For the contents and format of the owner/neighbour files see the manuals and this forum.

lam March 21, 2007 07:05

RAfal, I've read many times Us
RAfal, I've read many times User's guide. (and I know that thoses files are in /cavity/constant/polyMesh as you said),
But now, thanks to Eugen, it's clear: OpenFOam doesn't produce cells fils anymore!
I think that it is NOT mentioned in any guides, isn't it?



rafal March 21, 2007 07:41

Hi Lam. I sorry if you took my
Hi Lam. I sorry if you took my comment wrong.
my hard copy documentation is 1.2, but i had
also swift read through 1.3 when it was released
back last year. and i had impression i read
about this there, but it must have been in
release notes of 1.3. No offense.

jcriner March 21, 2007 09:12

Doug, It all depends on the

It all depends on the compiler features and OS. Many compilers have advanced fortran string functions such as trim() as well as system calls. With sincere apologies to all C++ people (and advanced Fortan people as well), below is seriously crude way to make directories in fortran using just about any compiler on a linux box. I'll leave it to you to figure out what is going on and how to make it suit your needs.

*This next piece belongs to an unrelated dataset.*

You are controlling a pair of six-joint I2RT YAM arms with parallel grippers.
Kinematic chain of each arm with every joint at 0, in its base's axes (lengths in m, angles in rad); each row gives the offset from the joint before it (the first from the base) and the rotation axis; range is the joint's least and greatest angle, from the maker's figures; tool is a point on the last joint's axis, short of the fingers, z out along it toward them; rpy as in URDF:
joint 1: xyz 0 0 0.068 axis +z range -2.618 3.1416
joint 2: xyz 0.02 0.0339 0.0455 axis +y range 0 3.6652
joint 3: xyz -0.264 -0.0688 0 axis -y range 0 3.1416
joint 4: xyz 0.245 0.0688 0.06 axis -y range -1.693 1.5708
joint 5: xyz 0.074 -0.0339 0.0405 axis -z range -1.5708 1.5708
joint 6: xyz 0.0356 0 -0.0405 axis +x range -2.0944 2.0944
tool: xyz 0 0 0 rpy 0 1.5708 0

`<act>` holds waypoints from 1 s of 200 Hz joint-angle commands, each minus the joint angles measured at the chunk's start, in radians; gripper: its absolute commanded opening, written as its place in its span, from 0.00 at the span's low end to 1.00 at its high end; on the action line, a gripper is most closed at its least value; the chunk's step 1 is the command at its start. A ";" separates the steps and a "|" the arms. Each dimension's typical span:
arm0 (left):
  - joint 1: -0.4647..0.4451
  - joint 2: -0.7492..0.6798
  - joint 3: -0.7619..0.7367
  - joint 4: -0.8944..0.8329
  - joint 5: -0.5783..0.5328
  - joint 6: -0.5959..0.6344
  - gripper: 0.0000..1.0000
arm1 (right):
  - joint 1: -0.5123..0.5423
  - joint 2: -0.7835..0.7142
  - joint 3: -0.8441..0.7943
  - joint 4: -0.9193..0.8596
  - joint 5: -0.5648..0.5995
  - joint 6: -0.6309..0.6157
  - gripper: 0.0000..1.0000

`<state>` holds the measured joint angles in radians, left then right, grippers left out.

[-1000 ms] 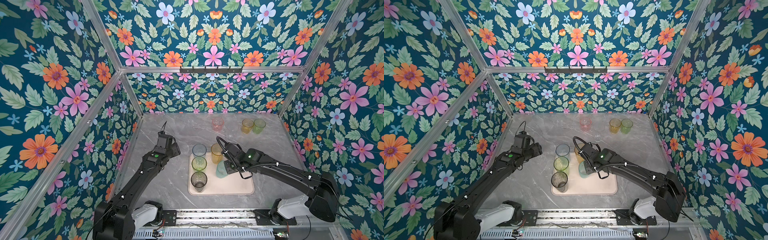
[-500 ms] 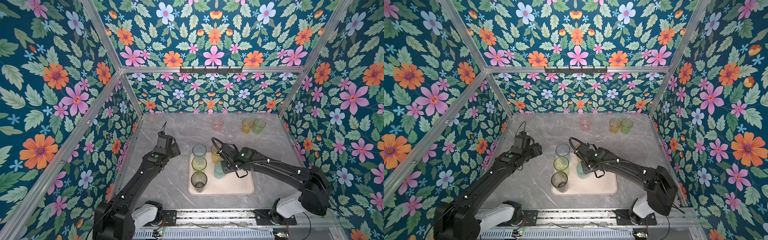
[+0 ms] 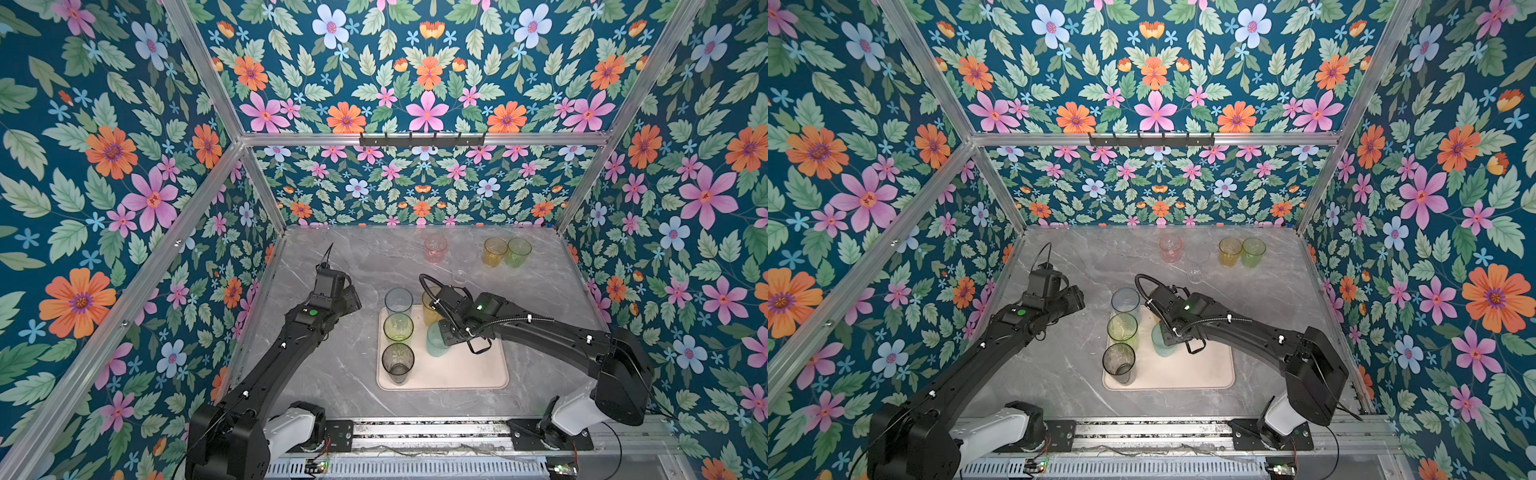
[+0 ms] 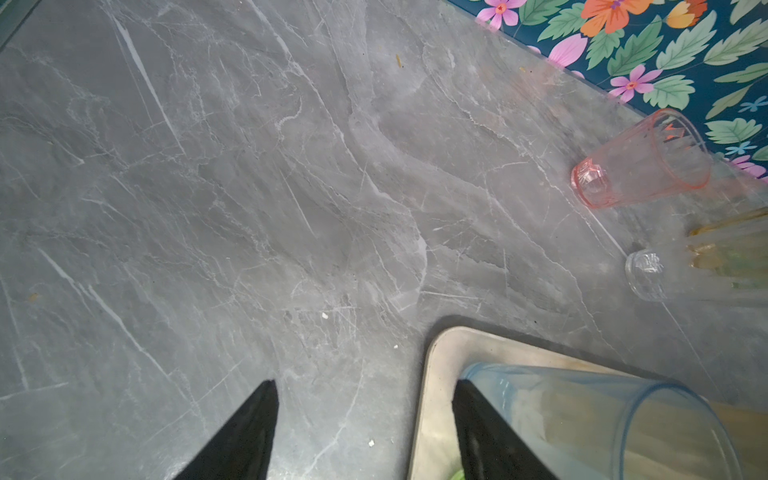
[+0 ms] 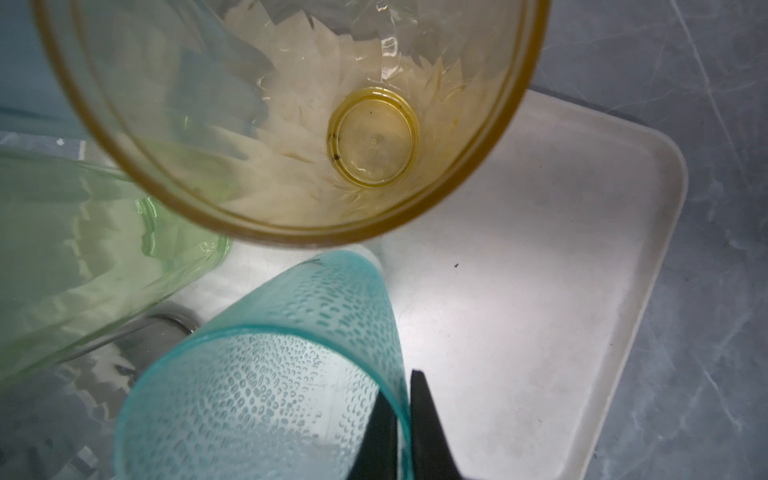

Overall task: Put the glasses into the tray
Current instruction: 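Lower the teal glass onto the tray nearer the robot than the yellow glass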

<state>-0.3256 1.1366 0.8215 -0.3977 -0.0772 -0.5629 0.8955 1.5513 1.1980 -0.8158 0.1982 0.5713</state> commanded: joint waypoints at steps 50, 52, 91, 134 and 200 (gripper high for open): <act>0.002 0.006 -0.016 0.025 0.014 -0.013 0.68 | 0.002 0.047 0.052 -0.044 0.017 0.021 0.00; 0.001 0.007 -0.016 0.024 0.014 -0.013 0.69 | 0.002 0.047 0.054 -0.046 0.017 0.021 0.00; 0.000 0.004 -0.014 0.020 0.007 -0.011 0.68 | 0.001 0.049 0.056 -0.038 0.014 0.021 0.04; 0.002 0.000 -0.014 0.013 -0.006 -0.012 0.69 | 0.002 0.055 0.058 -0.039 0.009 0.030 0.09; 0.002 0.003 -0.010 0.006 -0.010 -0.015 0.68 | 0.001 0.046 0.064 -0.041 0.002 0.027 0.18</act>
<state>-0.3256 1.1400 0.8066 -0.3931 -0.0776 -0.5739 0.8955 1.6035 1.2545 -0.8402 0.2005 0.5888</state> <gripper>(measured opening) 0.685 0.170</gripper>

character(len=256) froot,fpath,mpath

call getenv("PWD",froot)
fpath=(froot(1:index(froot,' ')-1)//'/constant/polyMesh')
mpath=('mkdir -p '//fpath(1:index(fpath,' ')-1))

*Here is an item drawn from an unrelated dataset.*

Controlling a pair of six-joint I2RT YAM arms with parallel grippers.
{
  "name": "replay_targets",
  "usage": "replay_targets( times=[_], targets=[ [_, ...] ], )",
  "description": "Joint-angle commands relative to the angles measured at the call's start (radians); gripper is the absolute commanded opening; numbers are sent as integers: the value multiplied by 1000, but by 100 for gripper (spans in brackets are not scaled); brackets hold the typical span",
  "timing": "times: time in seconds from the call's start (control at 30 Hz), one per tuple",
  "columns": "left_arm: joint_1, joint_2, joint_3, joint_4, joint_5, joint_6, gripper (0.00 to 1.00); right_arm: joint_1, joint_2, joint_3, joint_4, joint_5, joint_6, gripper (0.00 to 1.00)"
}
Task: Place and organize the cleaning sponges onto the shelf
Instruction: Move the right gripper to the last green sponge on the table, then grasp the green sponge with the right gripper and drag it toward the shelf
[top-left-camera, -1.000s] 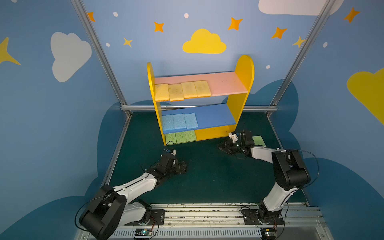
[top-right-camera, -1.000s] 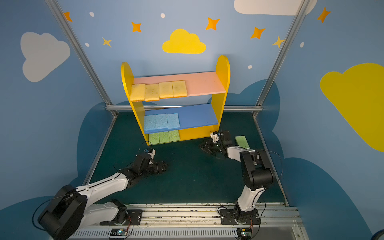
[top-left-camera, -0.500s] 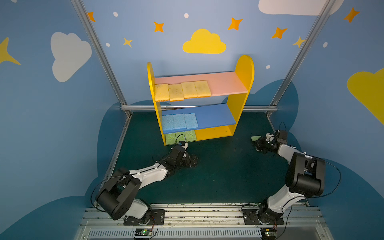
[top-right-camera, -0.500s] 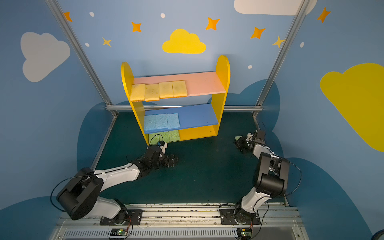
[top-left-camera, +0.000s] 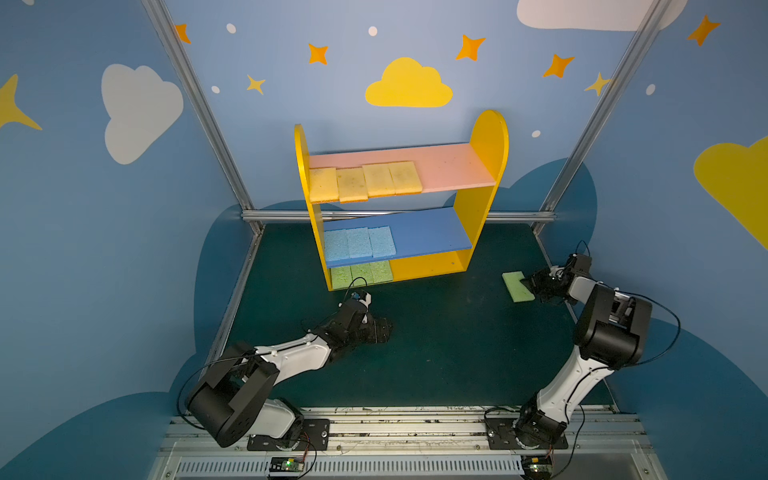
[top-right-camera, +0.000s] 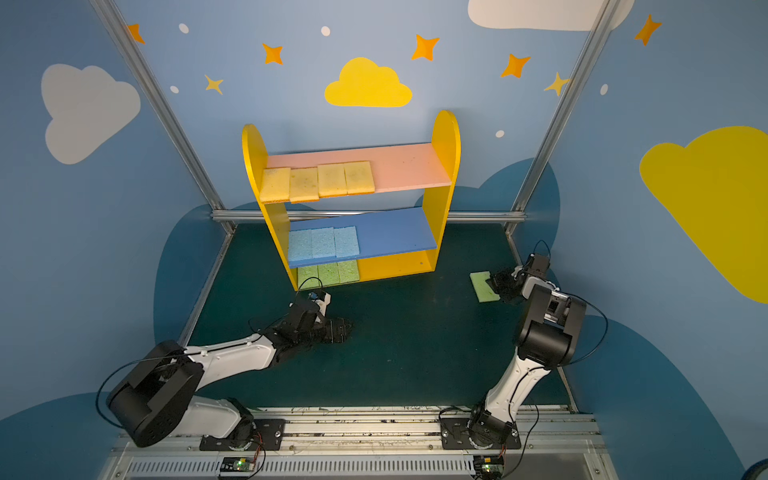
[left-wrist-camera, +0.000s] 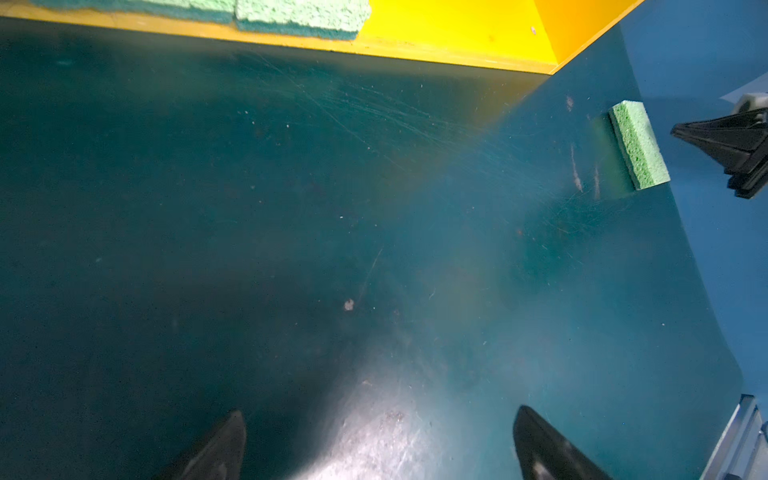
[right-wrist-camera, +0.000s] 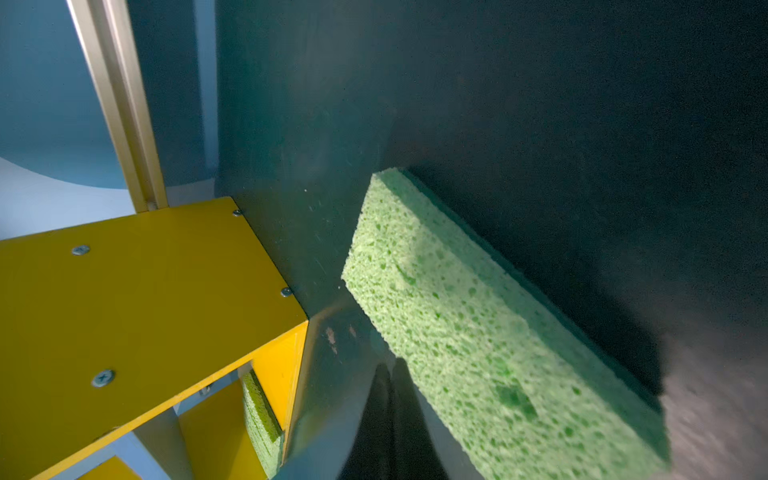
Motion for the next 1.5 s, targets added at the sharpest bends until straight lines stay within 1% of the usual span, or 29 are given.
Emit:
replay_targets(
  times=[0.0,0.1,0.3,0.63,0.77,0.87,0.93,0.97,1.03,1.17,1.33,1.47],
  targets=[
    [-3,-23,-14,-11,-12,-11,100,35,36,51,-91,54,-49,0],
    [-3,-57,-34,-16,-18,-20,100,52,43,47,-110,90,-62,0],
    [-3,-145,-65,-62,-44,-25,100,68,39,-1,-87,95,-61,0],
    [-19,-269,-133,-95,-63,-61,100,82,-5,-106,-33,45,-39,0],
    [-32,-325,-157,-120,-87,-70,100,85,-56,-142,-9,25,-27,0],
    [-34,-365,-170,-139,-95,-74,100,66,-94,-144,-11,18,-19,0],
    [-35,-386,-175,-149,-98,-74,100,34,-95,-140,6,-32,7,0],
    [-36,-392,-177,-153,-98,-76,100,18,-95,-140,18,-57,22,0],
    [-37,-399,-178,-158,-93,-77,100,0,-102,-139,24,-64,33,0],
    [-39,-398,-178,-162,-89,-80,100,-16,-108,-124,7,-28,28,0],
    [-39,-366,-169,-156,-92,-76,100,-22,-70,-99,-16,24,14,0],
    [-39,-318,-150,-136,-79,-76,100,-19,-32,-127,14,18,22,0]
  ],
)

write(*,*) froot(1:index(froot,' ')-1)
write(*,*) fpath(1:index(fpath,' ')-1)
write(*,*) mpath(1:index(mpath,' ')-1)

call system(mpath)


jcriner March 21, 2007 09:21

And before anyone asks, the fo
And before anyone asks, the forum post mechanism does not take kindly to two consecutive spaces and apparently strips it down to one. The last "index" function for mpath in the write statement should be searching for two consecutive spaces as mpath has single spaces in it "mkdir -p stuff".


doug March 29, 2007 20:21

Hi all- Thanks for the help
Hi all-

Thanks for the help I've received so far. I'm having trouble when I check my mesh. I think I have my mesh faces ordered correctly, but I'm still getting upper-triangular errors. Can anyone be more specific on what upper-triangular really means? I realize that:
To quote Mattijs, "Simply said upper-triangular order is that the order of faces corresponds to the order of the cells they connect.
- take all (higher numbered) cells connected to a cell.
- sort them according to their cell label
- the faces connecting to those cells should now also be ordered.

Thanks for your help.


olesen April 2, 2007 05:17

Hi Doug, The renumberMesh s
Hi Doug,

The renumberMesh source should give you the necessary information about what to do.

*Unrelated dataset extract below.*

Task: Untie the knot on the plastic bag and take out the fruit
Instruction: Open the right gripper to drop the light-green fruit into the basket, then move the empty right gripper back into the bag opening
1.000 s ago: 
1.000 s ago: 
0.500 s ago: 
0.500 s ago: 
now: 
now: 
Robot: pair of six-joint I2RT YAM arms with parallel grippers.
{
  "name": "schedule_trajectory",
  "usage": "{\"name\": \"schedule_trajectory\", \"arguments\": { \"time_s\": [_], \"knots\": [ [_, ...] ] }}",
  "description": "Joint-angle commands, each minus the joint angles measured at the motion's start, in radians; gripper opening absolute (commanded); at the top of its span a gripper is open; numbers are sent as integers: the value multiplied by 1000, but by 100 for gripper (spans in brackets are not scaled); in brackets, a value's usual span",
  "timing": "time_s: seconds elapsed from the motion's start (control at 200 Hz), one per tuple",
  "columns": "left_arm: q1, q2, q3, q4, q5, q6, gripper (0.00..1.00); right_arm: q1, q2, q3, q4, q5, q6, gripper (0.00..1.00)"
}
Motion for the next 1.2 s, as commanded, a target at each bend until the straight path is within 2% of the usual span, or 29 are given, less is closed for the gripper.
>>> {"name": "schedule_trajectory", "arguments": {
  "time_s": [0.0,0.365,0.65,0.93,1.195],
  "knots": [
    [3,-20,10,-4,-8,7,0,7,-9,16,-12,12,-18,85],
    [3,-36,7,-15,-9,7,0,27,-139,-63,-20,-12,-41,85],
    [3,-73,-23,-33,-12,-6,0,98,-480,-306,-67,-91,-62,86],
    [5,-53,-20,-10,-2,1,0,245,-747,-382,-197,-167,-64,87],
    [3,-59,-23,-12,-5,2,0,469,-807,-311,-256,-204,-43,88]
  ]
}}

deinstein August 6, 2007 10:05

Hello, I am putting togethe

I am putting together OF output for our unstructured mesh generator, which will hopefully be publicly available soon. For what its worth, the algorithms were designed for high-quality, scale-invariant tetrahedral grids of complex biological structures. With any luck our JCP paper will be out soon.

The stupid questions:

1) the Polymesh headers
version 2.0;
format ascii;

seem to imply that it is possible to write binary versions (if not why the ascii?). Is there standard bit encoding? In the binary version is the header in ascii and the rest binary? Some clues to writing binary Polymesh would be most welcome.

2) The examples I have seen for writing boundary files in OF all have external boundary faces arranged consecutively in the faces file, e.g.

startFace 1160229;
nFaces 17222;

Clearly, it must be possible to simply list the faces. In that case, do I simply skip the startFace, keep the nfaces and follow it with an explicit list of boundary faces?